The butterflies at RHS Wisley

Yesterday I promised you butterflies and today butterflies it is.  We stopped off at RHS Wisley on our way home, and it seems quite a few other people had a similar idea. The first car park was full, but we struck lucky in the second car park finding a space just as someone was leaving.  As we'd needed to keep our plans flexible we hadn't been able to book a timed slot, so we decided to head straight over to the glass house and check out the queue.

A yellow bird of paradise in the glasshouse at RHS Wisley

The glass houses are always a good place to head for on a chilly day as they're noticeably warmer than outside. In with the butterflies the temperature goes up a notch or two again, and it's definitely not a place for coats.  As we arrived in the glass house shedding hats, gloves and scarves as we made our way to the queue I made an unplanned stop to capture a couple of photos - I can never resist a bird of paradise (above) and the yellow ones looked spectacular.

I've no idea what the flowers are below, but their stripey detail was exquisite, but it was their symmetry that really caught my eye.  They look a bit lily-ish, if I find the name I'll let you know.

flowers in symmetry in the glasshouse at RHS Wisley

When we reached the butterfly queue, the marker said it was a thirty minute wait from there. The queue seemed to be moving and so we decided to wait. It was a good choice as less than ten minutes - and several more photos - later, we were in and it was warm. And busy. 

Not just people either, there were plenty of butterflies flying about, much to the delight of everyone close by.  We saw many more butterflies than I could photograph, and many of my shots are of them resting.

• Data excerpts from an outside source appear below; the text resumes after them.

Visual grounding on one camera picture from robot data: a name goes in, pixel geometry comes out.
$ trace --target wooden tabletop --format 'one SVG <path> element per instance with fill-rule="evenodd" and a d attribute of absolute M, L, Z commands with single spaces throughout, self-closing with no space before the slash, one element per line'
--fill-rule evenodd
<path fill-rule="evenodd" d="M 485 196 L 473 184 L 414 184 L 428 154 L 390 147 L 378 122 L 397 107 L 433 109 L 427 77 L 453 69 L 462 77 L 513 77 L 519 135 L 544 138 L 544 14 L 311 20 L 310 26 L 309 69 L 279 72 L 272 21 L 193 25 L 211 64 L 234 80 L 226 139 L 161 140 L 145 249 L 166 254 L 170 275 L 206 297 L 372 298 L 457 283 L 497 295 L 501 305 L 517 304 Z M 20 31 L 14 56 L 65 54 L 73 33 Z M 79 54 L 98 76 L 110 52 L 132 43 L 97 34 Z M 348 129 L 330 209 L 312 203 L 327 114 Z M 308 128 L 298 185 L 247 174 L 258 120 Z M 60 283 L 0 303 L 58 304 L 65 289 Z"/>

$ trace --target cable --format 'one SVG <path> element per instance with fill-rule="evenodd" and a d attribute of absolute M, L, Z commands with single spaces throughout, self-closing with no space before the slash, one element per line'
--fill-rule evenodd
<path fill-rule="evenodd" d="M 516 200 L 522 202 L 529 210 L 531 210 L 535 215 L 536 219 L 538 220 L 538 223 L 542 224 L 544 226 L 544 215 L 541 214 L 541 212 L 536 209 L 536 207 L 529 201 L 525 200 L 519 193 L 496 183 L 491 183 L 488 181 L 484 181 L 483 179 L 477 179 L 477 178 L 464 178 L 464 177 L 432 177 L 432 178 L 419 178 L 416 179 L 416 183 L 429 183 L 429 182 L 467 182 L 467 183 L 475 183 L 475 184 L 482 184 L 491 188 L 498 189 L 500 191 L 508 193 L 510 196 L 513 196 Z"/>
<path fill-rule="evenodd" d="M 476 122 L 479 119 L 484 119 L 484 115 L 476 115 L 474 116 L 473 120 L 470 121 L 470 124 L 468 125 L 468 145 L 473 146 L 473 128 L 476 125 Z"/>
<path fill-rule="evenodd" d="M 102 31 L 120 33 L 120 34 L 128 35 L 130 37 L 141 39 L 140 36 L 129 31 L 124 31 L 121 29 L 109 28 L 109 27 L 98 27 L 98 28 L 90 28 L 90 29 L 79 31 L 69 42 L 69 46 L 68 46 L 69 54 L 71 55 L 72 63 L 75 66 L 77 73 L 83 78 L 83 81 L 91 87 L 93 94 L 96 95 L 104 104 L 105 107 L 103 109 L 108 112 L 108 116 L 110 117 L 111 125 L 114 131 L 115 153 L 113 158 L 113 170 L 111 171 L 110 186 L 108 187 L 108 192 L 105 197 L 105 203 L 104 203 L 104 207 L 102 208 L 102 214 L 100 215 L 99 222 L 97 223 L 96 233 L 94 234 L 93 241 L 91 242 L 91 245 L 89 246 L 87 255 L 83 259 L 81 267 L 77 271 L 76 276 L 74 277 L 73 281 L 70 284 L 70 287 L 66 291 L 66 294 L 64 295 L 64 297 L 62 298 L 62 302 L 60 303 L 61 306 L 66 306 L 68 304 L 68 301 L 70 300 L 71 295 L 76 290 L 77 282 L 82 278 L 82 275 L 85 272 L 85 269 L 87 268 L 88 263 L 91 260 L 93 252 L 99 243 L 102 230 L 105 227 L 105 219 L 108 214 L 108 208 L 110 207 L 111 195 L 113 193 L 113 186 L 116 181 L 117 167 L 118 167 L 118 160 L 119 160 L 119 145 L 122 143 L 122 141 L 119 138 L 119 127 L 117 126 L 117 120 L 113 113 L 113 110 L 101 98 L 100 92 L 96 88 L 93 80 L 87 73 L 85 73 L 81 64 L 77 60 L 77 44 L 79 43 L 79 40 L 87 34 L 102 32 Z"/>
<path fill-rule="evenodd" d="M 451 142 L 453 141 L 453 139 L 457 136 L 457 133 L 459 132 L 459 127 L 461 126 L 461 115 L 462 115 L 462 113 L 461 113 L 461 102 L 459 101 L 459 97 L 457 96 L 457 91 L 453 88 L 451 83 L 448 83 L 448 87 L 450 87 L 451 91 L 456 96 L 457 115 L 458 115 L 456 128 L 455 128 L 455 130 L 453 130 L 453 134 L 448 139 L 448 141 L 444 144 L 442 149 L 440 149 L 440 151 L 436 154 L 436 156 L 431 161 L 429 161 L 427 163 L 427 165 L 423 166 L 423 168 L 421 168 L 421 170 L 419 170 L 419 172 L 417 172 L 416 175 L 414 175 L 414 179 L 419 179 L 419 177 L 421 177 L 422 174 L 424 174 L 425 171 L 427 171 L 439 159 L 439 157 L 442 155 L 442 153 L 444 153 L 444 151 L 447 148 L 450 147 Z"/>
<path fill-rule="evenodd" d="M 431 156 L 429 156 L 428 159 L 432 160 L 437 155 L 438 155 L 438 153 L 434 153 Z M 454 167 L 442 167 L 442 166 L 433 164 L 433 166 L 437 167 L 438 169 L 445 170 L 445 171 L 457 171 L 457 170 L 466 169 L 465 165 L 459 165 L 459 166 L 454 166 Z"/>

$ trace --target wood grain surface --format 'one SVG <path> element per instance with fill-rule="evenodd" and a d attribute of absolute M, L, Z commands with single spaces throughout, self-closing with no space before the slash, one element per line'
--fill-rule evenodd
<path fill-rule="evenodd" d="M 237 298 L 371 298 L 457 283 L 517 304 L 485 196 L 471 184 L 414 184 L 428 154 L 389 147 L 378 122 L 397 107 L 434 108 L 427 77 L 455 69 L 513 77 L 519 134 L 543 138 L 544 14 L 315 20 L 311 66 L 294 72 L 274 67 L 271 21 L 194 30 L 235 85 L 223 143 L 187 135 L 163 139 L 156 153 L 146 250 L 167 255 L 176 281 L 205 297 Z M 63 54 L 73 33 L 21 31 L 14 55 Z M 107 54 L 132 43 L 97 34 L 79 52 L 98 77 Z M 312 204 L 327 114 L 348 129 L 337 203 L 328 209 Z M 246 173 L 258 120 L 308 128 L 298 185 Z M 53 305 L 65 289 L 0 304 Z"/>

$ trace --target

But what I learnt from this visit was how decorative the underside of their wings are too.

Resting on a leaf by the pool in the glasshouse at RHS Wisley
A hint of blue on the wings of this butterfly in the glasshouse at RHS Wisley

The blues on the butterflies was just stunning, and quite often I found myself looking at the plants and then suddenly noticing a butterfly taking a break too. The atmosphere in this part of the glass house was pure amazement, with people pointing the butterflies out to each other and to strangers too.

The underside of the wings - which we saw a lot of - are just as patterned

And I almost missed this one. Stunning isn't it?

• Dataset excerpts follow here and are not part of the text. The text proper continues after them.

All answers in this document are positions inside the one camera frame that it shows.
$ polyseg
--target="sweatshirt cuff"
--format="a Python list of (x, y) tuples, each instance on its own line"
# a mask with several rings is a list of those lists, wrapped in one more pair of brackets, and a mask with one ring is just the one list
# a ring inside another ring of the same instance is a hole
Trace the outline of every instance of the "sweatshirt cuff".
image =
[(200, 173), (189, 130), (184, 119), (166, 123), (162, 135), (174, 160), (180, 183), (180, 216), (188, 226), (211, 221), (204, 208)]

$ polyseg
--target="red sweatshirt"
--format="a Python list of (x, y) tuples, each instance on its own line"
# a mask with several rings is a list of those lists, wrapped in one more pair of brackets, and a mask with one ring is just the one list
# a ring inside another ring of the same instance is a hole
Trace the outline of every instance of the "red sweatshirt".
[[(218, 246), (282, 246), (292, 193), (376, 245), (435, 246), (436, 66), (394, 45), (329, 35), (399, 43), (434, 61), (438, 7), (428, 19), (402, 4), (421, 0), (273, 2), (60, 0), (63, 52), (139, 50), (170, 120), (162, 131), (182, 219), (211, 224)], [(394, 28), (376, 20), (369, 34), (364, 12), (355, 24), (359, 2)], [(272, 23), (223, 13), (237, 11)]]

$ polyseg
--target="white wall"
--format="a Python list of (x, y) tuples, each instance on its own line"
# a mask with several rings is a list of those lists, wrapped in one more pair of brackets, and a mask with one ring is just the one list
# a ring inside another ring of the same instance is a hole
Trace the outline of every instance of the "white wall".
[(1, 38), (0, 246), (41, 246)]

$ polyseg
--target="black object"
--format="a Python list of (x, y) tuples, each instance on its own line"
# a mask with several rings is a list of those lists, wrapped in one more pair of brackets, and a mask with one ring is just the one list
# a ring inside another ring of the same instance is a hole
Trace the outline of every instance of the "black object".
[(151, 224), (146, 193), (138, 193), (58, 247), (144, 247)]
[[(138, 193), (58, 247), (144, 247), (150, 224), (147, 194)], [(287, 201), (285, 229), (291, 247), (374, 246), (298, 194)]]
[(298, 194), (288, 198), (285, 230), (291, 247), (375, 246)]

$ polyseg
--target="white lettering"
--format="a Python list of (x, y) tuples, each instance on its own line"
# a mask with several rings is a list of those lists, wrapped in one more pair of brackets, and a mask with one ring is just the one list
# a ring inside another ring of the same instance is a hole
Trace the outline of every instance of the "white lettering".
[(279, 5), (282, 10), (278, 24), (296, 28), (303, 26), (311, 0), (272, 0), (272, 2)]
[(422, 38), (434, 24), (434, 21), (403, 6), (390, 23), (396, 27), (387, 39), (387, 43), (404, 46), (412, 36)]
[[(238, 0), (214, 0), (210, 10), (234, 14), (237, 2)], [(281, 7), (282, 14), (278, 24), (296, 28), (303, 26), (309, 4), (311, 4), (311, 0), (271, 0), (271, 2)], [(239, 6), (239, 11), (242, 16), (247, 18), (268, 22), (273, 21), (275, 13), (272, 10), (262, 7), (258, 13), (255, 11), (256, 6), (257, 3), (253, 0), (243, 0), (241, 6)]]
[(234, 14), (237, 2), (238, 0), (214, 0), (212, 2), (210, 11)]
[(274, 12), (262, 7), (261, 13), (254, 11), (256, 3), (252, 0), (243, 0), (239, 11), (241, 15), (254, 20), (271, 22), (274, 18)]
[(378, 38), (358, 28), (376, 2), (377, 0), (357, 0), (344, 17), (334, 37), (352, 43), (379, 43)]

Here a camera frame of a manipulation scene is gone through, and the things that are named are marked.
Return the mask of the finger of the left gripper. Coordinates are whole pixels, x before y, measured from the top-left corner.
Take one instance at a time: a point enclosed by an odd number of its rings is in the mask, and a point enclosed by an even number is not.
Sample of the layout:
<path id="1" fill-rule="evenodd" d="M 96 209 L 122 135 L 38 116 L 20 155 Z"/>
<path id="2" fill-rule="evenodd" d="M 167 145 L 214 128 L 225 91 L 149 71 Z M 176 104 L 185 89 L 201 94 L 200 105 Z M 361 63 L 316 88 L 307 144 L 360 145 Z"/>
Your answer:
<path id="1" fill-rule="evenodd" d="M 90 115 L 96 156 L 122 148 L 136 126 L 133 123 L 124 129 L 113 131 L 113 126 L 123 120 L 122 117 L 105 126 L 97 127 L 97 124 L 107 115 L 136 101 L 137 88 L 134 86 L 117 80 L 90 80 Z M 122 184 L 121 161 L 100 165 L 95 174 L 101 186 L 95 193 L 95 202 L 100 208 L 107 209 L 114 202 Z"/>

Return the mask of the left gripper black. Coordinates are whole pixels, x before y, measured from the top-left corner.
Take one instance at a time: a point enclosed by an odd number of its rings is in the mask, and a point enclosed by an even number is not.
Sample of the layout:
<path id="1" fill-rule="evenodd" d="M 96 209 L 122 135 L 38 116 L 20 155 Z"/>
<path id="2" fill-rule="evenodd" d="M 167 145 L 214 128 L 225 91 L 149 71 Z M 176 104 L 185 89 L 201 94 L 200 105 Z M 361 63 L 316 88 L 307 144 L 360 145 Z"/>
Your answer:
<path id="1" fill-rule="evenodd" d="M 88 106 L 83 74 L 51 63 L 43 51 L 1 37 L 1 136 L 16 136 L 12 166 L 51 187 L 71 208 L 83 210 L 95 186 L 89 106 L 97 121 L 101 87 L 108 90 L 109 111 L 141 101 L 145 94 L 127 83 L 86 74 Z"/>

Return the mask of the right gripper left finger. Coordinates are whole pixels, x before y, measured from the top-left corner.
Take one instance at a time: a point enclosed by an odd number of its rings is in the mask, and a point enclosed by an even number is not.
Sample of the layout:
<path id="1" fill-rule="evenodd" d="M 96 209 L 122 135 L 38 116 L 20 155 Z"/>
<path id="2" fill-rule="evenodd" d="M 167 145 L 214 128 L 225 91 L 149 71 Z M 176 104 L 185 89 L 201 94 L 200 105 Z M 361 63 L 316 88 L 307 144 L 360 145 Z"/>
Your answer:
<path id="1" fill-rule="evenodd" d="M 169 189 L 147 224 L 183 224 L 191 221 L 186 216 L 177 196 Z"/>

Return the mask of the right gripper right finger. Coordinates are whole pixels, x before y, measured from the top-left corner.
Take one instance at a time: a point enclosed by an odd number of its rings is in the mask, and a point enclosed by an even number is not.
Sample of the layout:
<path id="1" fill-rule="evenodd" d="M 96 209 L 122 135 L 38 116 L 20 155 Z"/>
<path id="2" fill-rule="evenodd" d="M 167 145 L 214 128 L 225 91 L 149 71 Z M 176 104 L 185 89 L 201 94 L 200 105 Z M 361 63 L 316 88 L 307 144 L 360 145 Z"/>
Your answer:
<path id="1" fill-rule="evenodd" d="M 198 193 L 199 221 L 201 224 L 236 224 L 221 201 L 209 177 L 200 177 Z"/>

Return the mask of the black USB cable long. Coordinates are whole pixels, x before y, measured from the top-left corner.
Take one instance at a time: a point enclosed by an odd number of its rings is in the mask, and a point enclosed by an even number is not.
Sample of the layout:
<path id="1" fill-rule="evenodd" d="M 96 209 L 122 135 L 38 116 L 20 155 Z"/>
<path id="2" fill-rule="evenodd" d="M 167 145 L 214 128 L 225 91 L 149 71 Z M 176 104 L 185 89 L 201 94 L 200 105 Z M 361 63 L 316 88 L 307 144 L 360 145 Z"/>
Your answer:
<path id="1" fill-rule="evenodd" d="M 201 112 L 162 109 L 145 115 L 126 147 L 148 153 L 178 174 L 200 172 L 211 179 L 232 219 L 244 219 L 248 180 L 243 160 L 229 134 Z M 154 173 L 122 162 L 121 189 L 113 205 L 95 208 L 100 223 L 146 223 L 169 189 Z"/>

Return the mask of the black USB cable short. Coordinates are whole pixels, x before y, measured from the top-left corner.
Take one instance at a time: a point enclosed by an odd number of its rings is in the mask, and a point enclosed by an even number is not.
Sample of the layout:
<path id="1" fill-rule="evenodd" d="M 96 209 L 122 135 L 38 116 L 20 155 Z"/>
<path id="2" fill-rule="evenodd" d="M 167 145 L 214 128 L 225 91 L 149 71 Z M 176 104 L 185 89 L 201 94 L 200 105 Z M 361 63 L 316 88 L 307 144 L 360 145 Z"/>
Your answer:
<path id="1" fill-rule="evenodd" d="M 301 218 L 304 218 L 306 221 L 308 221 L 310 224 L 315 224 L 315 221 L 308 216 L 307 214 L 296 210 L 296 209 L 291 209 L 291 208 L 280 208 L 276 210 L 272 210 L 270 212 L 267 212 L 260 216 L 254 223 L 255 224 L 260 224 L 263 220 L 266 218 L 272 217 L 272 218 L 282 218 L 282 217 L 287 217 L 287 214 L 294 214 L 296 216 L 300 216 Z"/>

This green and brown butterfly almost went unnoticed in the glasshouse at RHS Wisley
A hint more colour in the glasshouse at RHS Wisley

"Hunting" butterflies was thirsty work, so lucky we walked past this plant - do you know what it is?

Anyone for coffee?

Yes coffee beans, although it's a little way to go before it ends up in a cup, I'm sure.

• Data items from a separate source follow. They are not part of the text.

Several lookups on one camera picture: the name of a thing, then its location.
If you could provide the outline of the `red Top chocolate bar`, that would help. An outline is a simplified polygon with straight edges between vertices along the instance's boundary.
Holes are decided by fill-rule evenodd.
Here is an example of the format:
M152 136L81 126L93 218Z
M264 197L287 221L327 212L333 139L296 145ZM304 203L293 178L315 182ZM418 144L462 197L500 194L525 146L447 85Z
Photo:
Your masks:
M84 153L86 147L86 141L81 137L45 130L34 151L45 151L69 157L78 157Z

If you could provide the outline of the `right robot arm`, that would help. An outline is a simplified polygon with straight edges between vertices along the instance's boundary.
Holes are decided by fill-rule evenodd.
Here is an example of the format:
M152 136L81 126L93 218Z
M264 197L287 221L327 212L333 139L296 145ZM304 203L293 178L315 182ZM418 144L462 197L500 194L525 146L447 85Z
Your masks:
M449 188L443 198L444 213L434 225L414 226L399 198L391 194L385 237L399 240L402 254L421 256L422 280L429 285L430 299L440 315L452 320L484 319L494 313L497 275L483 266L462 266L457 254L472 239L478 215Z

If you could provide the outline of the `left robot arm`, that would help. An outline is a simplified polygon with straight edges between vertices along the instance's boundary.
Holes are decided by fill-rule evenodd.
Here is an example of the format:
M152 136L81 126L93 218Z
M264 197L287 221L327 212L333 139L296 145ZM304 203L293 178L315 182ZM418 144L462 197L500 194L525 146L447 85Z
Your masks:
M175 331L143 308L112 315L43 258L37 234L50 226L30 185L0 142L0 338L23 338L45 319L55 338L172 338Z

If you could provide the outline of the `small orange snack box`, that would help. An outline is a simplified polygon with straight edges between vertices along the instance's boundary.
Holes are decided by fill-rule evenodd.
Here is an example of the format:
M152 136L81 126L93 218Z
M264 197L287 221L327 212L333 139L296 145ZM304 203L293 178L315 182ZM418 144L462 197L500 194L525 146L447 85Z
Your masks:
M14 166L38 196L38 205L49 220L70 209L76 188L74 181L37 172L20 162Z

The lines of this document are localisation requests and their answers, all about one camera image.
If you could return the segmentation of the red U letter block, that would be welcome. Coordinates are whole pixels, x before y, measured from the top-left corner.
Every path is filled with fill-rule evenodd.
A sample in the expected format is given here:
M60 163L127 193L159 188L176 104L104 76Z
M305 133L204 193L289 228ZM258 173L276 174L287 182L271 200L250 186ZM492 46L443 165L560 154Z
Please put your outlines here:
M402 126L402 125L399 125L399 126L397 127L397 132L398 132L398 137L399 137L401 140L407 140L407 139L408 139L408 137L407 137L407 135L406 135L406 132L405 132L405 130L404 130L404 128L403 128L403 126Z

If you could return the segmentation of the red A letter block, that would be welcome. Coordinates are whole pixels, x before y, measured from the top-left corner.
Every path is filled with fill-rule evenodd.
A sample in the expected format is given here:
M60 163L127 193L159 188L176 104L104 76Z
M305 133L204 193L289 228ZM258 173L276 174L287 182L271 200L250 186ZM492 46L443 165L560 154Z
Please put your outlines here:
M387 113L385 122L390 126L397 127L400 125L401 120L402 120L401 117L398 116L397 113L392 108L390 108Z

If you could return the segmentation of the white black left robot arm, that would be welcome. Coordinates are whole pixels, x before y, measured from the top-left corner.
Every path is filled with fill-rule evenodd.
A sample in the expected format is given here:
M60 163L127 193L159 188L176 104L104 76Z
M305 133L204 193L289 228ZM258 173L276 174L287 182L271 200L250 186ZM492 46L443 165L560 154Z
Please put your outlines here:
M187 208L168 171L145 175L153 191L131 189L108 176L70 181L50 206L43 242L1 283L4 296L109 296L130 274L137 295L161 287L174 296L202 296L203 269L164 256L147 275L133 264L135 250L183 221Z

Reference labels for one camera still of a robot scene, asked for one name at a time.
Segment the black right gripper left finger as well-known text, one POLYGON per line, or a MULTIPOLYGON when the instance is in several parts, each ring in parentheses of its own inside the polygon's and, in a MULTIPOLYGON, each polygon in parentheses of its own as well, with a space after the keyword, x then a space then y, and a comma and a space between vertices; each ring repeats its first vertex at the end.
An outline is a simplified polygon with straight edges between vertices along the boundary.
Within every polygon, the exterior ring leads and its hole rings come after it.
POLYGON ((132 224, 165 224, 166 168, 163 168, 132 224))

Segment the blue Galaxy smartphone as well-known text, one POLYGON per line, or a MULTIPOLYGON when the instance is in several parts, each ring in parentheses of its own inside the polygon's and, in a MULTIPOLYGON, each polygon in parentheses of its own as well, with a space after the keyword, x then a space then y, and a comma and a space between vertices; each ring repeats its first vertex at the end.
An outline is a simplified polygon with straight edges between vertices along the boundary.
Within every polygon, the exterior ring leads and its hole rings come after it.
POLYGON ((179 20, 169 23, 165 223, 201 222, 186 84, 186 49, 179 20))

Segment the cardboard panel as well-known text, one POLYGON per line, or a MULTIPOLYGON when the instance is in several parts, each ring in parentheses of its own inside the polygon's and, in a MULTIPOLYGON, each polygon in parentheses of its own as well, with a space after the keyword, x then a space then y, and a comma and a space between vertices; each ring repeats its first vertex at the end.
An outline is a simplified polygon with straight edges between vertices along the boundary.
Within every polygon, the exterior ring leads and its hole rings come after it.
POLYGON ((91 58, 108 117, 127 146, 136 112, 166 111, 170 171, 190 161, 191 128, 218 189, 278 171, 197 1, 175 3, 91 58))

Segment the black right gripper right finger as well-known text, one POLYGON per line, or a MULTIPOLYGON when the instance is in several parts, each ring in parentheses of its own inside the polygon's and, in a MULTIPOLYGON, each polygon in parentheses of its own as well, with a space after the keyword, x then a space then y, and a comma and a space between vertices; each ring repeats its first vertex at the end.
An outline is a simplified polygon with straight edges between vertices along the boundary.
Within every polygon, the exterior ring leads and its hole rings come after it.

It seems that this past weekend, highly detailed plants were my thing as I was mesmerised by this one. Isn't it fantastic?  Sadly there's no butterflies on this one, and I spent quite a long time looking for one and encouraging them over, but with no luck.

The detail on these leaves in the glasshouse at RHS Wisley fascinated me

Just as we were about to leave I spotted another one resting on a plant and put my best "leaning in" skills to use to get as close as I could. All that peering and leaning into greenhouses and places I shouldn't seems to have paid off.

striped leaves offering a place to rest in the glasshouse at RHS Wisley

So while I don't have shots this time round of the colourful butterflies, I am pleased with what I managed to capture and pleased that we managed to get along to see them this year.  It was noticeably busier than our visit in 2015, but I'm not sure if that's because our visit was at the weekend rather than a weekday, or because visiting the butterflies are much more widely known.

It was still worth going along though.

If you're planning to go along, then I'd book a timed ticket - while we got lucky with the queuing system, it was busy. The queue was full of young families who were spread out and with parents retrieving stray children so it probably wasn't a true reflection of the queue. There's plenty to see along the way if you do have to queue, but with a timed entry you probably won't need to queue at all.

If you want the butterflies to show interest in you, or one of your party, then wear bright colours. If you don't, then don't of course. There's also usually a lot of butterfly activity around the feeding tables, and this time on our visit we saw the most butterflies while on the upper level of the glass house.

And I'd definitely recommend going along, it is amazing to see butterflies almost the size of an iPhone 5 flying around so close to you.   Have you been, or are you planning to?